Joseph Deng

Personal information
- Nicknames: Dengfever, Deng
- Nationality: Australian
- Born: 7 July 1998 (age 27) Kakuma, Kenya
- Height: 183 cm (6 ft 0 in)

Sport
- Country: Australia
- Sport: Middle-distance running
- Event: 800 metres
- Club: St Kevins
- Coached by: Justin Rinaldi

Achievements and titles
- Regional finals: 2018 Commonwealth Games
- Personal bests: 1:43.99 AR (2023)

= Joseph Deng =

Australian mid-distance runner

Joseph Deng (born 7 July 1998) is an Australian middle-distance runner.

In 2018, he broke the 800-metre Australian record (which had stood since the 1968 Mexico Olympics) and five years later bettered the record again to 1:43.99.

Deng also runs sprint distances, with 47.25 over the 400 m and a wind-aided 22.24 200 m.

==Early years==
Deng was born in Kakuma, Kenya in a UNHCR refugee camp (first established in 1969). His mother left Sudan to escape the Second Sudanese Civil War.

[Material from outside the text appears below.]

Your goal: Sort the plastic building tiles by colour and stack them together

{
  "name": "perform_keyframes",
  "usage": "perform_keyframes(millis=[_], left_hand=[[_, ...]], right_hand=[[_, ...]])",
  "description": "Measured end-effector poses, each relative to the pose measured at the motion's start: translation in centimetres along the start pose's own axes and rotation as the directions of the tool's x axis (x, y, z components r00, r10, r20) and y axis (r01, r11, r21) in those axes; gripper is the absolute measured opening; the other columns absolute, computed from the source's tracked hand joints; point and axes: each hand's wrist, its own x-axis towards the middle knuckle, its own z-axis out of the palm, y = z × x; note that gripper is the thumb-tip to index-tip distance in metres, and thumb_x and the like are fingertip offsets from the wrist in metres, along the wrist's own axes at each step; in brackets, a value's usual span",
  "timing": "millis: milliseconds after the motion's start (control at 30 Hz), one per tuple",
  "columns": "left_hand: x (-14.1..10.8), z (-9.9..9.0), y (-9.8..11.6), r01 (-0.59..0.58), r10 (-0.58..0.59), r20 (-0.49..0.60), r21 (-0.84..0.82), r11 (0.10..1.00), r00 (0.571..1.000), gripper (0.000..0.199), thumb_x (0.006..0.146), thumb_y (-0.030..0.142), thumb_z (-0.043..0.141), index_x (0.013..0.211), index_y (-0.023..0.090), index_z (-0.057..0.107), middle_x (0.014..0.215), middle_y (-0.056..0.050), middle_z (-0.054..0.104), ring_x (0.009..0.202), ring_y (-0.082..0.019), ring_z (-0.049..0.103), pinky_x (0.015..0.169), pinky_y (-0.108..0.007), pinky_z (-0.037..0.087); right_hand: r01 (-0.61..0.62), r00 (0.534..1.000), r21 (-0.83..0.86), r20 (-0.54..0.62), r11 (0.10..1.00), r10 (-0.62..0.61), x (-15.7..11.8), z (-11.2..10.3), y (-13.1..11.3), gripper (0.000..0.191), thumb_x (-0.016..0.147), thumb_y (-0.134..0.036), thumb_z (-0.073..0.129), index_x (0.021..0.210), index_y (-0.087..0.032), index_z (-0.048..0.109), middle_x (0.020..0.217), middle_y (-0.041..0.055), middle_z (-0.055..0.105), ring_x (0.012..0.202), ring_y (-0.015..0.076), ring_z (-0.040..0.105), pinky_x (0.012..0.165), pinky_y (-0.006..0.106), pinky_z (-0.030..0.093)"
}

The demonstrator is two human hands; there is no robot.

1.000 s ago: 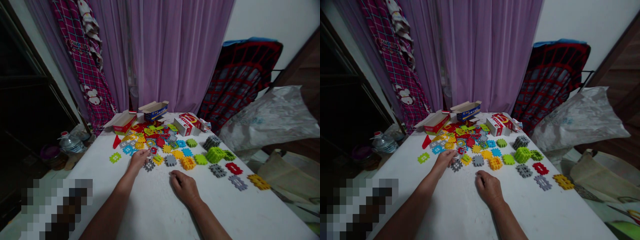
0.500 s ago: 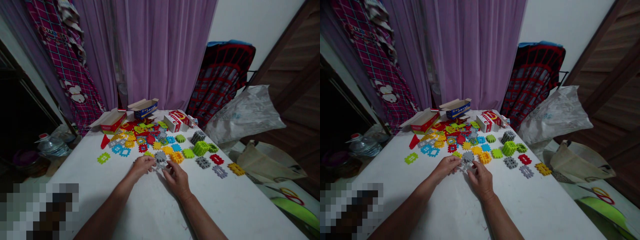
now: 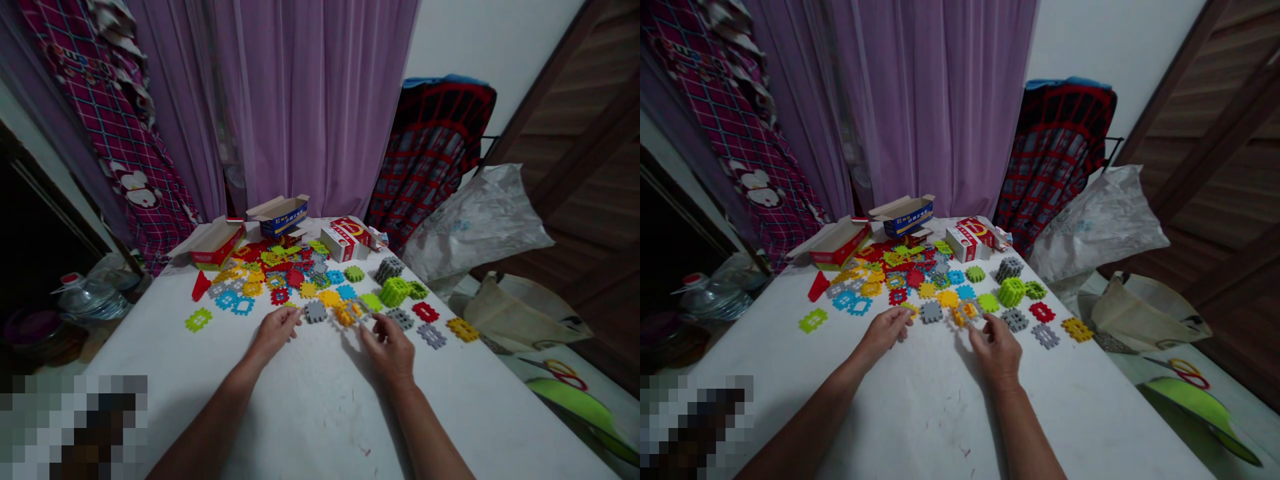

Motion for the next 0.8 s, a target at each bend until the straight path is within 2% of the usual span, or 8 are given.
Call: perform_keyframes(millis=[100,167,233,467,800], left_hand=[[0.6,-1.1,-0.5,-0.045,0.043,-0.118,-0.014,0.999,0.992,0.057,0.071,0.069,0.056,0.090,0.017,0.068,0.076,-0.004,0.070,0.051,-0.010,0.056,0.040,-0.020,0.031],[1.0,-1.7,-1.0,-0.053,0.045,-0.189,-0.037,0.998,0.981,0.062,0.069,0.072,0.056,0.093,0.017,0.068,0.078,-0.005,0.070,0.051,-0.011,0.057,0.040,-0.020,0.033],[1.3,-2.2,-1.4,-0.057,0.043,-0.241,-0.050,0.997,0.969,0.065,0.067,0.075,0.057,0.093,0.016,0.068,0.079,-0.005,0.070,0.052,-0.011,0.058,0.040,-0.020,0.035],[1.9,-3.4,-2.1,-0.055,0.038,-0.334,-0.043,0.998,0.942,0.069,0.063,0.081,0.057,0.088,0.017,0.069,0.077,-0.004,0.068,0.053,-0.012,0.057,0.041,-0.021,0.036],[1.9,-3.8,-2.1,-0.054,0.024,-0.359,-0.073,0.996,0.933,0.066,0.062,0.077,0.060,0.089,0.017,0.067,0.078,-0.004,0.068,0.053,-0.011,0.054,0.042,-0.020,0.035]], right_hand=[[-0.243,0.967,-0.139,-0.117,0.960,0.228,1.5,-2.9,3.6,0.059,0.073,-0.068,0.053,0.095,-0.016,0.070,0.068,0.0043,0.065,0.060,0.0174,0.058,0.057,0.028,0.043],[-0.361,0.932,-0.212,-0.126,0.908,0.341,2.0,-4.2,5.5,0.061,0.070,-0.071,0.053,0.094,-0.018,0.071,0.069,0.0045,0.067,0.063,0.0194,0.059,0.056,0.028,0.040],[-0.410,0.912,-0.263,-0.097,0.873,0.399,2.1,-4.7,6.5,0.060,0.068,-0.071,0.053,0.093,-0.020,0.072,0.071,0.0039,0.067,0.065,0.0201,0.060,0.056,0.028,0.038],[-0.427,0.895,-0.328,-0.017,0.843,0.446,1.8,-4.6,6.7,0.054,0.069,-0.065,0.055,0.097,-0.022,0.073,0.078,0.0036,0.069,0.069,0.0202,0.060,0.057,0.028,0.038],[-0.424,0.880,-0.398,0.032,0.813,0.474,2.0,-4.8,6.4,0.047,0.072,-0.057,0.058,0.100,-0.023,0.074,0.084,0.0050,0.071,0.072,0.0209,0.062,0.057,0.028,0.039]])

In 2004, Deng's family moved to Toowoomba, Queensland when he was six and in 2010 he moved to Ipswich at the age of 12. He first attended Raceview State School, where he was encouraged to attend after-school athletics coaching at Ipswich Grammar School under the guidance of coach Di Sheppard. Deng was later granted a scholarship at Ipswich Grammar School and continued to be coached by Sheppard. His uncle John Deng also played a role in his development.

At the age of 17, Deng was selected in the Australian team for the 2016 IAAF World U20 Championships. He finished third in the 800m semi-final in 1:48.49 but failed to qualify for the final. Later in 2016, he ran a personal best of 1:46.51. Following this, he moved to Melbourne to be coached by Justin Rinaldi, who had coached Alexander Rowe to run 1:44.40.

==Breakthrough year==
In 2018, Deng was controversially selected to compete in 800 m at the 2018 Commonwealth Games, Gold Coast, Queensland having not qualifying for the final at the Australian Athletics Championships. But in the B final he ran a personal best of 1:45.71 and was subsequently selected. At the Games, he finished seventh in the 800 m final in 1:47.20.

In July 2018, at the IAAF Diamond League meeting in Monaco, he finished seventh in the 800 m but broke the Australian record with a time of 1:44.21. The previous Australian record of 1:44.30 was set by Ralph Doubell in winning the gold medal at altitude at the 1968 Mexico Olympics and equalled in 2014 by Alexander Rowe in Monaco. Deng's record also broke New Zealander Peter Snell's Oceania record of 1:44.30 that had been set in Christchurch in 1962. At the end of the 2018 season, Deng had run four times under 1:45 in the year, the most ever by an Australian.

Following the political controversy surrounding purported "African crime gangs" in Melbourne, Deng was cited by the ABC as "a track star of boundless potential" and "proof positive of what immigrants can offer to their adopted country when given the opportunity."

==Return to prominence==
In 2023, Deng recaptured the 800 m national record (which had been progressively improved by his training partner Peter Bol in 2021 and 2022) with a new personal best of 1:43.99 in Lyon, France.

He competed for Australia at the 2024 Summer Olympics.